It is, unhappily, the nature of jealousy to magnify small things into great ones, and to build upon the flimsiest supposition a series of incidents inflaming to the brain of the jaundiced thinker, but which, nevertheless, have no foundation in fact. Unfortunately, the jealous too often act upon these probabilities as if they had really happened, and in the paroxysms of rage and agony created by unworthy visions, reason takes to flight, and the worst extravagances are the result.

This was the case with Colonel Mires. He had assumed interviews between Flora and young Vivian which had never taken place. His prurient mind, not improved by his residence in India, had wrought out love passages which had not occurred, and he groaned, gnashed his teeth, and even wept with agony.

That he passionately loved Flora, even unto frenzy, was beyond a doubt, and that it worked him up to a pitch of insanity is equally true, as his recent conduct proved. In India, in command of a native regiment, his power was great—he was, in a small sphere, a monarch; in England, he felt curbed, trammelled, shackled, and if he had not had an Indian servant, in close attendance, to expend that love and inordinate desire for supreme command upon, he would have been constantly committing some outrageous outbreak of temper, which, of necessity, would have often precipitated him into trouble.

He chafed at the restraint the state of society in England placed upon him; and when it was impossible to conceal from himself that he was the veriest slave to Flora’s beauty, he was infuriate to find that his wish, no less than his will, went for nothing in effecting a result in which the happiness or misery of his whole future life was involved.

The confession of love for Vivian, which Flora had made to her father, and the expressed determination of old Wilton to give her hand to the Honorable Lester Vane, scattered any floating delusive hopes he might have entertained.
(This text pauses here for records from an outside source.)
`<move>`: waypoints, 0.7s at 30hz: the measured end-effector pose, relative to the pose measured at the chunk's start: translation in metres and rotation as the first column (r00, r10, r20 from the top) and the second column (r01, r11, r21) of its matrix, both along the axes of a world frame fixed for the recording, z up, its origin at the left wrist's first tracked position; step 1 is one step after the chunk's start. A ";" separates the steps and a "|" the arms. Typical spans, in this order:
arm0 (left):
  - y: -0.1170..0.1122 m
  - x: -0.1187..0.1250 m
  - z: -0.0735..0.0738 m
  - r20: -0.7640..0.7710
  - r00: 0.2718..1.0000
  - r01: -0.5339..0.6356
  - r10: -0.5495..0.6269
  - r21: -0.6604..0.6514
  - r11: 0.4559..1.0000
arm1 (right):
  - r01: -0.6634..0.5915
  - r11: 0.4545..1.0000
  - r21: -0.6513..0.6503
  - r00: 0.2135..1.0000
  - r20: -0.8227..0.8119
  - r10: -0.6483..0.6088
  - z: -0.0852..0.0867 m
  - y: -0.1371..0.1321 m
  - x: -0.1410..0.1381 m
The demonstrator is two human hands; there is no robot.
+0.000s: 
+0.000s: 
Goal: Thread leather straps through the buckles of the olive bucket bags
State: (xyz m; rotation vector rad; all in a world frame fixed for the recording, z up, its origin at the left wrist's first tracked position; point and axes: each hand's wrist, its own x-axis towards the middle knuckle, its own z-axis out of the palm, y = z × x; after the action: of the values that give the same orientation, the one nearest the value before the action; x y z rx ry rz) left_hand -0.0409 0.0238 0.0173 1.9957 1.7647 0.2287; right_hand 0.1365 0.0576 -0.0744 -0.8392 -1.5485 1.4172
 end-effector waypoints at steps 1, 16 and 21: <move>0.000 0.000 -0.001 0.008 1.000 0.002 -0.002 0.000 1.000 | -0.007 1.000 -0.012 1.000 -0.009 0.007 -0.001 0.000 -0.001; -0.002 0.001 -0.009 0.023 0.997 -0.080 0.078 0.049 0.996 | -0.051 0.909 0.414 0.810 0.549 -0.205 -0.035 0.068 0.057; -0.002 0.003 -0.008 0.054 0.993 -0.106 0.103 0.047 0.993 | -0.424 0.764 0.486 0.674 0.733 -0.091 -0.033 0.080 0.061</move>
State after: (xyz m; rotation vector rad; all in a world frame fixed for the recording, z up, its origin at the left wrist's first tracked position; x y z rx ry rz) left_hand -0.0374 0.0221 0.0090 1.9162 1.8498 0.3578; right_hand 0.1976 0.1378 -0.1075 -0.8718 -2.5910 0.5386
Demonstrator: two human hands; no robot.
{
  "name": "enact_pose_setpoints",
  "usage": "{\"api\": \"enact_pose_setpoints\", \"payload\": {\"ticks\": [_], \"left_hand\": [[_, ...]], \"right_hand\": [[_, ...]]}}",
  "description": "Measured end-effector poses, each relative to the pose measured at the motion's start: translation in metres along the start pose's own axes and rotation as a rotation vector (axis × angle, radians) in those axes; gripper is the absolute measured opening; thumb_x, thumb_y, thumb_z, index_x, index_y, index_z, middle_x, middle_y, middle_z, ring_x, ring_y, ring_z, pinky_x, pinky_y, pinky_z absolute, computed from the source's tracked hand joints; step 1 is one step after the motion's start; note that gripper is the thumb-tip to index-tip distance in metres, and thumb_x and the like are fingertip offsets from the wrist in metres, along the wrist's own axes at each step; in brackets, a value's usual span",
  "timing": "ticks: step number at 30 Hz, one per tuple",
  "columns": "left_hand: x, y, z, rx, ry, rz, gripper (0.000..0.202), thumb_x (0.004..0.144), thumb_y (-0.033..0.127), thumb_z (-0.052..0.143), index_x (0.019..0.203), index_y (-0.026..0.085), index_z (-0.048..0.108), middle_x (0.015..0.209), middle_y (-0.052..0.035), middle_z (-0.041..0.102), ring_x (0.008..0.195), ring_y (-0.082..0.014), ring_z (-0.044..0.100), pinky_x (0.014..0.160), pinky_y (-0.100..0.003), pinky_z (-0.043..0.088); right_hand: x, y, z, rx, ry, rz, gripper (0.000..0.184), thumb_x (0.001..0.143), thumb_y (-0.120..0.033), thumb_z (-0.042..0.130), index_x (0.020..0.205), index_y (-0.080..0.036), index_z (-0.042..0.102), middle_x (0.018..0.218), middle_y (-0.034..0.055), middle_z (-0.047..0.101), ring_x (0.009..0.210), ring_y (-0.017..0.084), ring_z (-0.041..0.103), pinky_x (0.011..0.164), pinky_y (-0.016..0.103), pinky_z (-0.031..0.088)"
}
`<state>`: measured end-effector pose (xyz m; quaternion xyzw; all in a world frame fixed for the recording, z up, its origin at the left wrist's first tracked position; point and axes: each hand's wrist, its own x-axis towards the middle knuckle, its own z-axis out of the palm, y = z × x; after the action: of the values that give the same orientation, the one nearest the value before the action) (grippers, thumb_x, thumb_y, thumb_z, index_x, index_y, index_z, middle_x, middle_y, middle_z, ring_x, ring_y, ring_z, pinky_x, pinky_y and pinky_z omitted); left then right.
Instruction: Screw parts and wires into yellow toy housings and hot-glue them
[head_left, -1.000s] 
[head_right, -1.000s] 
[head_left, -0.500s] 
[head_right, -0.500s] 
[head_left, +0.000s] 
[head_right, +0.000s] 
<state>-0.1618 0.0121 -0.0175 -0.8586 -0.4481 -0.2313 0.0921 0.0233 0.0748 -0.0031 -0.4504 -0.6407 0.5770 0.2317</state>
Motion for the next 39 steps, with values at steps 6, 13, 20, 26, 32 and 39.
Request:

He saw that she could only become his by some bold act of villany, perpetrated regardless of all consequences attendant upon its frustration.

He formed a plan with subtlety, and made his arrangements with skill. He went over the whole distance between Harleydale and Southampton carefully, making a chart of the bye-ways. He provided relays of horses at unfrequented spots; and at every house, where it would be necessary to rest for the night or stay for refreshment, he palmed off on the host a story that his task was the distressing one of conveying a young lady, afflicted with raving insanity, to an asylum for lunatics. Every minute detail of the plan was carefully considered before adoption, and every possible contingency foreseen and provided against.

There was one exception!

It did not strike Colonel Mires that he was distrusted, suspected of evil machinations, and was, therefore, closely watched.

Such a probability was omitted from his calculations. How, in fact, was he to conjecture that Nathan Gomer, having perused his physiognomy carefully, while Vivian was replying to the charges he had made against him, had formed a conclusion most unfavourable to him; that, in short, the shrewd little man had believed he read in the workings of his features a strong determination to commit an evil deed, by which Vivian directly and Flora indirectly would be made to suffer.

Yet such was the fact; and Nathan Gomer was not the man to pause in doubt when he suspected evil. Having several agents in his pay, he instructed one upon whom he could rely, and from that moment Colonel Mires went nowhere abroad without an unknown attendant, of whose existence he was unconscious, but who dogged his footsteps with untiring pertinacity.